→ **Supplied material**
--------
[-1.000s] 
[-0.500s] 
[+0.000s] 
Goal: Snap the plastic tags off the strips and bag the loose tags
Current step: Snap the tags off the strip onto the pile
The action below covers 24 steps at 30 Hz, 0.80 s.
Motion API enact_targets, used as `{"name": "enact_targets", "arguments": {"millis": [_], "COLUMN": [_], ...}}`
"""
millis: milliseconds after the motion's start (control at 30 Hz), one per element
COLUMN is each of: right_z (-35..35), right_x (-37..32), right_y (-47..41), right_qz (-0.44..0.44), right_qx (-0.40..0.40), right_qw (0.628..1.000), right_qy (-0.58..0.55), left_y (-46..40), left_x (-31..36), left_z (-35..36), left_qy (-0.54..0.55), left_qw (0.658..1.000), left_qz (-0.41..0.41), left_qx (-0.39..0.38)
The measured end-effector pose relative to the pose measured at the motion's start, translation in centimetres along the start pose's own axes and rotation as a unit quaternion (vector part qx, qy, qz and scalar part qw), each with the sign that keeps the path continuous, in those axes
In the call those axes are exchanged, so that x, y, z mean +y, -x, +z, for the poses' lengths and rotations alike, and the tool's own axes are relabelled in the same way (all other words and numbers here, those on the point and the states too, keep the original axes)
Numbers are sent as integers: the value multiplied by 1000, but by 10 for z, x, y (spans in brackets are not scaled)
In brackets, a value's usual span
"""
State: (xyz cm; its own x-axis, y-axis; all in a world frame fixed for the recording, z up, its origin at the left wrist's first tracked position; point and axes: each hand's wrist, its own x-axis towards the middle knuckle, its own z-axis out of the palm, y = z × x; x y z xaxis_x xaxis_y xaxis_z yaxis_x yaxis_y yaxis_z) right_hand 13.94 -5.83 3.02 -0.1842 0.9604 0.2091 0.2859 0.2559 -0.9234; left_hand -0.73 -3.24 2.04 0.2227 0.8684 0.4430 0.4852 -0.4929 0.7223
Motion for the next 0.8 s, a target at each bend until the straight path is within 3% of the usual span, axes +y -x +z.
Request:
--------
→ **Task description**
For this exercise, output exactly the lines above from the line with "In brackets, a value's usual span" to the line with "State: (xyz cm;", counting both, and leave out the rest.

→ **Finished task**
In brackets, a value's usual span
"""
State: (xyz cm; its own x-axis, y-axis; all in a world frame fixed for the recording, z up, its origin at the left wrist's first tracked position; point and axes: each hand's wrist, its own x-axis towards the middle knuckle, its own z-axis out of the palm, y = z × x; x y z xaxis_x xaxis_y xaxis_z yaxis_x yaxis_y yaxis_z) right_hand 13.94 -5.83 3.02 -0.1842 0.9604 0.2091 0.2859 0.2559 -0.9234; left_hand -0.73 -3.24 2.04 0.2227 0.8684 0.4430 0.4852 -0.4929 0.7223

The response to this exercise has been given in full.